A friendly reminder that this issue had no activity for 30 days.

[pspacek]

I confirm this observation. Observed on podman 5.1.1 running on Arch Linux x86_64.

[Luap99]

@UniversalSuperBox Thanks for the script, I managed to hit it after 1000 iterations.

Looking at our code I cannot see anything in particular wrong but we use github.com/nxadm/tail for the tailing functionality and there is https://github.com/nxadm/tail/issues/67 reported so I assume this is a bug over there.

[Luap99]

Actually running more tests it seem to be releated to https://github.com/nxadm/tail/issues/37 I think

[Luap99]

To a lot longer than it should have been but https://github.com/nxadm/tail/pull/71 should fix the issue.
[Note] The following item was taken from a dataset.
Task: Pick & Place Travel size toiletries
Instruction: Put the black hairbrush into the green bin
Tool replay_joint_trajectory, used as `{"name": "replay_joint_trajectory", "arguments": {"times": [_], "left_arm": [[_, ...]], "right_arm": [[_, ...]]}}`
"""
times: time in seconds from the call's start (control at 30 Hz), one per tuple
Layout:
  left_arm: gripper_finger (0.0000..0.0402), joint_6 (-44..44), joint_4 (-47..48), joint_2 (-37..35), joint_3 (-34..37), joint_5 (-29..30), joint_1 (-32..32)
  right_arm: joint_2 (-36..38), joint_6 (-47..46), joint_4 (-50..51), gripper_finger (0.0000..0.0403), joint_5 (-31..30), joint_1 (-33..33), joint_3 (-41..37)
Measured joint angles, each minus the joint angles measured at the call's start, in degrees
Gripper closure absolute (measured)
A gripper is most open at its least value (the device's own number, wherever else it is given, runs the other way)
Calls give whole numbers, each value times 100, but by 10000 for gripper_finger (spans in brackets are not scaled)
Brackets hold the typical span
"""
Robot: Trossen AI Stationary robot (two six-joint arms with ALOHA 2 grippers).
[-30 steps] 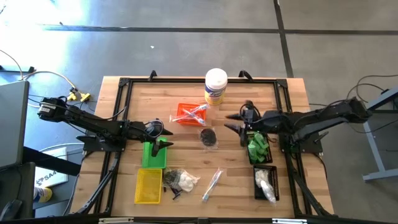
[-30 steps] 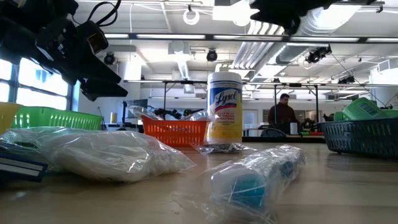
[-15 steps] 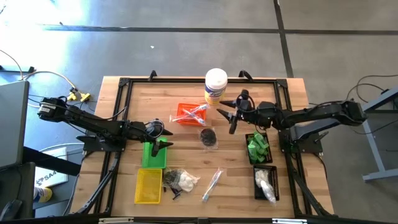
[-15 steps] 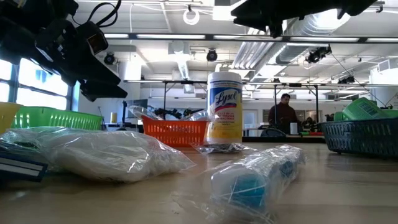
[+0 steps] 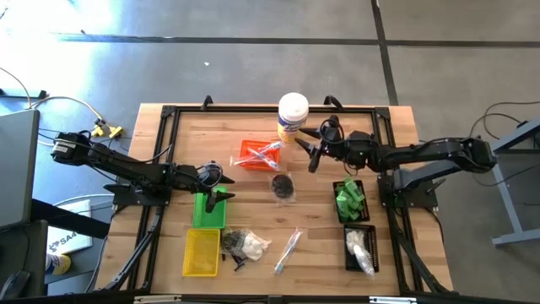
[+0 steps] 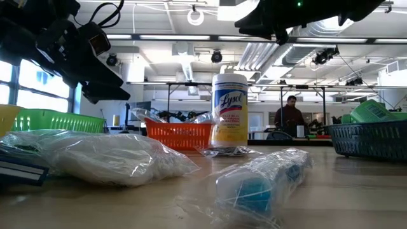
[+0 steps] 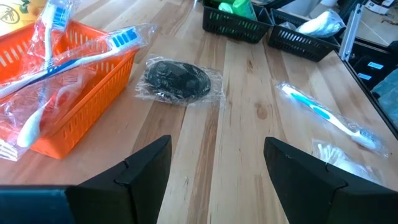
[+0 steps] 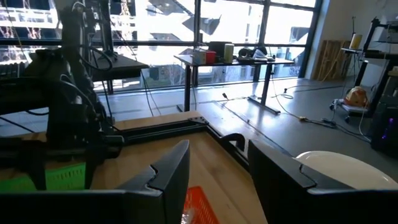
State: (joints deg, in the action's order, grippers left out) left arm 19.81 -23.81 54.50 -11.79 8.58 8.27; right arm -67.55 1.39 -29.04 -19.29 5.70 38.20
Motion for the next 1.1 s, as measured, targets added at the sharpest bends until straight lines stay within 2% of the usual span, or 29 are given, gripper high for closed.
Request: {"name": "replay_joint_trajectory", "arguments": {"times": [0.27,0.73,1.1], "left_arm": [[153,0,-7,0,0,140,0],[153,0,-713,-2,0,164,0],[153,2,-608,-2,0,422,0]], "right_arm": [[-11,-5,113,247,43,71,0],[-11,-9,422,247,1197,70,0],[-11,-9,394,247,1220,68,0]]}}
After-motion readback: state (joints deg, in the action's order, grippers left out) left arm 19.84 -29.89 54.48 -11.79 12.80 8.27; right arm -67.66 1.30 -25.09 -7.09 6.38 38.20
Locally I am at 40000 iterations now without seeing the bug. Without the patch I was hitting it after 100-1000 iterations

[rhatdan]

Hopefully nxadm/tail is still active, last commit was 8 months ago.

[pspacek]

Is it time yet to fork nxadm/tail? Unreliable tail breaks automation scripts left and right.